### EXERCISE BRIEF
Reproduce every line of the listing below exactly.
---------------
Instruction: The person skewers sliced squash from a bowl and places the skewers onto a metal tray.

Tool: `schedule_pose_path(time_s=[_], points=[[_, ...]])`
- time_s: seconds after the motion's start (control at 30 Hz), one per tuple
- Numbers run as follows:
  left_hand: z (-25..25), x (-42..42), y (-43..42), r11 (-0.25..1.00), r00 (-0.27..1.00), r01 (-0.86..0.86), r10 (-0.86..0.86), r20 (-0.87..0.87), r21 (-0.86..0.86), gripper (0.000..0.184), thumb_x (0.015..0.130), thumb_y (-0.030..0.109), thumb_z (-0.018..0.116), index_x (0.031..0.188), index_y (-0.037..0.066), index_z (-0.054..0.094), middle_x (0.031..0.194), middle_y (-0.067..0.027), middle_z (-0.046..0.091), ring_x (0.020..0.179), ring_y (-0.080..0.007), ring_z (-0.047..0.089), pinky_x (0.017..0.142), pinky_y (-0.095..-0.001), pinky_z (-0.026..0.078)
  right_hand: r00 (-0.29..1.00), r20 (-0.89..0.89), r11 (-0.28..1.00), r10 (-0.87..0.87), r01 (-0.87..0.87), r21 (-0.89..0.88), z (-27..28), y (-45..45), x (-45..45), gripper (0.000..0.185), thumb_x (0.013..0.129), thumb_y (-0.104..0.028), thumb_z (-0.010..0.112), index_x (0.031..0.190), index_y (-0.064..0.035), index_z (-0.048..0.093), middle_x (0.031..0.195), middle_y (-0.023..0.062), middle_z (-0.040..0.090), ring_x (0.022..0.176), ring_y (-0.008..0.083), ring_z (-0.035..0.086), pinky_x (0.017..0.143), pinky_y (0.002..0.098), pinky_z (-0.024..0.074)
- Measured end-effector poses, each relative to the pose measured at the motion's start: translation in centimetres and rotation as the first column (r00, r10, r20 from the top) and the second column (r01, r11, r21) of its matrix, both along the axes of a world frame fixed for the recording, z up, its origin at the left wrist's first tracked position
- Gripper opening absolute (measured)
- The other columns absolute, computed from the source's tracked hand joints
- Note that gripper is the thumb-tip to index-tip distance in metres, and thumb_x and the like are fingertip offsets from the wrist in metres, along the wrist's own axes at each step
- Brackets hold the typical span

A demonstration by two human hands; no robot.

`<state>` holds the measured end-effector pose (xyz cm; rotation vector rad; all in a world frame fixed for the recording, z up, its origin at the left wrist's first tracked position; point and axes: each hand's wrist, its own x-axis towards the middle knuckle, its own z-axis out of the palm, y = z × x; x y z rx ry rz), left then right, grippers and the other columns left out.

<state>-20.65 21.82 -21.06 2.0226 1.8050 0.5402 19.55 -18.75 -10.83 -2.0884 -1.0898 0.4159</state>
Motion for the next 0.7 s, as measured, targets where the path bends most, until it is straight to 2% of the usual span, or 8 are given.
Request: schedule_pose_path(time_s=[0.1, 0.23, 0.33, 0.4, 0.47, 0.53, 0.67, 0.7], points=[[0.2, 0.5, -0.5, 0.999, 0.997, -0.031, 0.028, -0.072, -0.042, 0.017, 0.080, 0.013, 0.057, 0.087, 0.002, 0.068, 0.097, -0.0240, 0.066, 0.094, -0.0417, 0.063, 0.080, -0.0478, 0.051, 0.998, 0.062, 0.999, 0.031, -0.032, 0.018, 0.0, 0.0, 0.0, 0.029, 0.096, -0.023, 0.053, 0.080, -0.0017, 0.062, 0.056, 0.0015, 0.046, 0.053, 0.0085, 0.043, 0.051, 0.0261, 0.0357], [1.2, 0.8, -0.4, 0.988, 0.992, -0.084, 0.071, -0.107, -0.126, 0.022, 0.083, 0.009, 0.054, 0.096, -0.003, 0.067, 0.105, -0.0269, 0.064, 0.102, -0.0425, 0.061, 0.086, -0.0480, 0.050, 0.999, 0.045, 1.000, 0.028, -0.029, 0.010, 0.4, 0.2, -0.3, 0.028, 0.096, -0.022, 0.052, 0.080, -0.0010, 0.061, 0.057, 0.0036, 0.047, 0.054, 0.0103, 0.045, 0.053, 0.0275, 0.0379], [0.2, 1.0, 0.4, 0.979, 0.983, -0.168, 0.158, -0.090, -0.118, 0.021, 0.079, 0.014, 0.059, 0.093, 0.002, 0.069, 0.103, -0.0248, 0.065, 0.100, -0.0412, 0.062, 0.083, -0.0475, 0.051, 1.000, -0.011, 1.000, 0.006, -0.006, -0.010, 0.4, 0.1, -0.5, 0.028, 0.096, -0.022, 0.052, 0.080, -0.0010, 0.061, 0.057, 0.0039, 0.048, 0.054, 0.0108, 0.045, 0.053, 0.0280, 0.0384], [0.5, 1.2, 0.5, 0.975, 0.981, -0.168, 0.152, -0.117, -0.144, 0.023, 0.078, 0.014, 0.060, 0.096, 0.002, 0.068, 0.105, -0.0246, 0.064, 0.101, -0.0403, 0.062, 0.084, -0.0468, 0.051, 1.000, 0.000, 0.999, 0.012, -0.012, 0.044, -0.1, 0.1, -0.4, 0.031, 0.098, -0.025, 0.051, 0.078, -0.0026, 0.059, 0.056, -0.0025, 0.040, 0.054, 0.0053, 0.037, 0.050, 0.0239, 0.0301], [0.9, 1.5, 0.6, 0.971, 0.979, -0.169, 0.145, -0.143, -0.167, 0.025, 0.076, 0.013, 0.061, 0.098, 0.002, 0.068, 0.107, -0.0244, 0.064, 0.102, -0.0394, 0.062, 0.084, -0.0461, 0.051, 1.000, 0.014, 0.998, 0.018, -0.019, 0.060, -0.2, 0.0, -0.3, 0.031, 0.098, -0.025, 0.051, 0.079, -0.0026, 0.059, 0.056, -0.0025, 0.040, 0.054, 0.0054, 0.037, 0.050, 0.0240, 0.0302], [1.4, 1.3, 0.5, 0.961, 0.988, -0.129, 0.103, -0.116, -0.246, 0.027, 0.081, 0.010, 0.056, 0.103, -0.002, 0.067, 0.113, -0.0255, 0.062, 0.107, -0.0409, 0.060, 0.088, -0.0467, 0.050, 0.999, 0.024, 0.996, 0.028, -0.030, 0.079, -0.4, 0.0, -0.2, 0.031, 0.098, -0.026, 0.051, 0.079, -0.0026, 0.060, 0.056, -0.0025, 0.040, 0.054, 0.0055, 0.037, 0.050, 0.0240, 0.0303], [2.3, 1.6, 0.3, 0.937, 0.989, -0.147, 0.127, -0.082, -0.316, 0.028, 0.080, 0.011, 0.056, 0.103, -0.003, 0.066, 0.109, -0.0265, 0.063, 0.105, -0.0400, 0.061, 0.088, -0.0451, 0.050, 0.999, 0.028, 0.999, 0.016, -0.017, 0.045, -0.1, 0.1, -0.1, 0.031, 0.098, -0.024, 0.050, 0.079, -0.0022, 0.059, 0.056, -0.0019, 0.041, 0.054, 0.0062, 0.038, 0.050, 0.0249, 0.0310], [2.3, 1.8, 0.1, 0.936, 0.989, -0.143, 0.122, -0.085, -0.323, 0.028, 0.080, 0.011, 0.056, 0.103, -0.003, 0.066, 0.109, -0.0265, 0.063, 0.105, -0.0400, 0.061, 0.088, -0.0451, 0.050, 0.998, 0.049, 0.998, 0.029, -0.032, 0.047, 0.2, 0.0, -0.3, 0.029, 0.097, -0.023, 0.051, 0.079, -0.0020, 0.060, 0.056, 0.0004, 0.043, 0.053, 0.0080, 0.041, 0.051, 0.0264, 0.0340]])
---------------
### RESPONSE BELOW
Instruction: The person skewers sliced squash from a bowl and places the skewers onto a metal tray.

Tool: `schedule_pose_path(time_s=[_], points=[[_, ...]])`
- time_s: seconds after the motion's start (control at 30 Hz), one per tuple
- Numbers run as follows:
  left_hand: z (-25..25), x (-42..42), y (-43..42), r11 (-0.25..1.00), r00 (-0.27..1.00), r01 (-0.86..0.86), r10 (-0.86..0.86), r20 (-0.87..0.87), r21 (-0.86..0.86), gripper (0.000..0.184), thumb_x (0.015..0.130), thumb_y (-0.030..0.109), thumb_z (-0.018..0.116), index_x (0.031..0.188), index_y (-0.037..0.066), index_z (-0.054..0.094), middle_x (0.031..0.194), middle_y (-0.067..0.027), middle_z (-0.046..0.091), ring_x (0.020..0.179), ring_y (-0.080..0.007), ring_z (-0.047..0.089), pinky_x (0.017..0.142), pinky_y (-0.095..-0.001), pinky_z (-0.026..0.078)
  right_hand: r00 (-0.29..1.00), r20 (-0.89..0.89), r11 (-0.28..1.00), r10 (-0.87..0.87), r01 (-0.87..0.87), r21 (-0.89..0.88), z (-27..28), y (-45..45), x (-45..45), gripper (0.000..0.185), thumb_x (0.013..0.129), thumb_y (-0.104..0.028), thumb_z (-0.010..0.112), index_x (0.031..0.190), index_y (-0.064..0.035), index_z (-0.048..0.093), middle_x (0.031..0.195), middle_y (-0.023..0.062), middle_z (-0.040..0.090), ring_x (0.022..0.176), ring_y (-0.008..0.083), ring_z (-0.035..0.086), pinky_x (0.017..0.143), pinky_y (0.002..0.098), pinky_z (-0.024..0.074)
- Measured end-effector poses, each relative to the pose measured at the motion's start: translation in centimetres and rotation as the first column (r00, r10, r20 from the top) and the second column (r01, r11, r21) of its matrix, both along the axes of a world frame fixed for the recording, z up, its origin at the left wrist's first tracked position
- Gripper opening absolute (measured)
- The other columns absolute, computed from the source's tracked hand joints
- Note that gripper is the thumb-tip to index-tip distance in metres, and thumb_x and the like are fingertip offsets from the wrist in metres, along the wrist's own axes at each step
- Brackets hold the typical span

A demonstration by two human hands; no robot.

`<state>` holds the measured end-effector pose (xyz cm; rotation vector rad; all in a world frame fixed for the recording, z up, its origin at the left wrist's first tracked position; point and axes: each hand's wrist, its own x-axis towards the middle knuckle, its own z-axis out of the palm, y = z × x; x y z rx ry rz), left then right, grippers and the other columns left out.

<state>-20.65 21.82 -21.06 2.0226 1.8050 0.5402 19.55 -18.75 -10.83 -2.0884 -1.0898 0.4159</state>
Motion for the next 0.7 s, as measured, targets where the path bends most, until it is straight to 2% of the usual span, or 8 are given.
Request: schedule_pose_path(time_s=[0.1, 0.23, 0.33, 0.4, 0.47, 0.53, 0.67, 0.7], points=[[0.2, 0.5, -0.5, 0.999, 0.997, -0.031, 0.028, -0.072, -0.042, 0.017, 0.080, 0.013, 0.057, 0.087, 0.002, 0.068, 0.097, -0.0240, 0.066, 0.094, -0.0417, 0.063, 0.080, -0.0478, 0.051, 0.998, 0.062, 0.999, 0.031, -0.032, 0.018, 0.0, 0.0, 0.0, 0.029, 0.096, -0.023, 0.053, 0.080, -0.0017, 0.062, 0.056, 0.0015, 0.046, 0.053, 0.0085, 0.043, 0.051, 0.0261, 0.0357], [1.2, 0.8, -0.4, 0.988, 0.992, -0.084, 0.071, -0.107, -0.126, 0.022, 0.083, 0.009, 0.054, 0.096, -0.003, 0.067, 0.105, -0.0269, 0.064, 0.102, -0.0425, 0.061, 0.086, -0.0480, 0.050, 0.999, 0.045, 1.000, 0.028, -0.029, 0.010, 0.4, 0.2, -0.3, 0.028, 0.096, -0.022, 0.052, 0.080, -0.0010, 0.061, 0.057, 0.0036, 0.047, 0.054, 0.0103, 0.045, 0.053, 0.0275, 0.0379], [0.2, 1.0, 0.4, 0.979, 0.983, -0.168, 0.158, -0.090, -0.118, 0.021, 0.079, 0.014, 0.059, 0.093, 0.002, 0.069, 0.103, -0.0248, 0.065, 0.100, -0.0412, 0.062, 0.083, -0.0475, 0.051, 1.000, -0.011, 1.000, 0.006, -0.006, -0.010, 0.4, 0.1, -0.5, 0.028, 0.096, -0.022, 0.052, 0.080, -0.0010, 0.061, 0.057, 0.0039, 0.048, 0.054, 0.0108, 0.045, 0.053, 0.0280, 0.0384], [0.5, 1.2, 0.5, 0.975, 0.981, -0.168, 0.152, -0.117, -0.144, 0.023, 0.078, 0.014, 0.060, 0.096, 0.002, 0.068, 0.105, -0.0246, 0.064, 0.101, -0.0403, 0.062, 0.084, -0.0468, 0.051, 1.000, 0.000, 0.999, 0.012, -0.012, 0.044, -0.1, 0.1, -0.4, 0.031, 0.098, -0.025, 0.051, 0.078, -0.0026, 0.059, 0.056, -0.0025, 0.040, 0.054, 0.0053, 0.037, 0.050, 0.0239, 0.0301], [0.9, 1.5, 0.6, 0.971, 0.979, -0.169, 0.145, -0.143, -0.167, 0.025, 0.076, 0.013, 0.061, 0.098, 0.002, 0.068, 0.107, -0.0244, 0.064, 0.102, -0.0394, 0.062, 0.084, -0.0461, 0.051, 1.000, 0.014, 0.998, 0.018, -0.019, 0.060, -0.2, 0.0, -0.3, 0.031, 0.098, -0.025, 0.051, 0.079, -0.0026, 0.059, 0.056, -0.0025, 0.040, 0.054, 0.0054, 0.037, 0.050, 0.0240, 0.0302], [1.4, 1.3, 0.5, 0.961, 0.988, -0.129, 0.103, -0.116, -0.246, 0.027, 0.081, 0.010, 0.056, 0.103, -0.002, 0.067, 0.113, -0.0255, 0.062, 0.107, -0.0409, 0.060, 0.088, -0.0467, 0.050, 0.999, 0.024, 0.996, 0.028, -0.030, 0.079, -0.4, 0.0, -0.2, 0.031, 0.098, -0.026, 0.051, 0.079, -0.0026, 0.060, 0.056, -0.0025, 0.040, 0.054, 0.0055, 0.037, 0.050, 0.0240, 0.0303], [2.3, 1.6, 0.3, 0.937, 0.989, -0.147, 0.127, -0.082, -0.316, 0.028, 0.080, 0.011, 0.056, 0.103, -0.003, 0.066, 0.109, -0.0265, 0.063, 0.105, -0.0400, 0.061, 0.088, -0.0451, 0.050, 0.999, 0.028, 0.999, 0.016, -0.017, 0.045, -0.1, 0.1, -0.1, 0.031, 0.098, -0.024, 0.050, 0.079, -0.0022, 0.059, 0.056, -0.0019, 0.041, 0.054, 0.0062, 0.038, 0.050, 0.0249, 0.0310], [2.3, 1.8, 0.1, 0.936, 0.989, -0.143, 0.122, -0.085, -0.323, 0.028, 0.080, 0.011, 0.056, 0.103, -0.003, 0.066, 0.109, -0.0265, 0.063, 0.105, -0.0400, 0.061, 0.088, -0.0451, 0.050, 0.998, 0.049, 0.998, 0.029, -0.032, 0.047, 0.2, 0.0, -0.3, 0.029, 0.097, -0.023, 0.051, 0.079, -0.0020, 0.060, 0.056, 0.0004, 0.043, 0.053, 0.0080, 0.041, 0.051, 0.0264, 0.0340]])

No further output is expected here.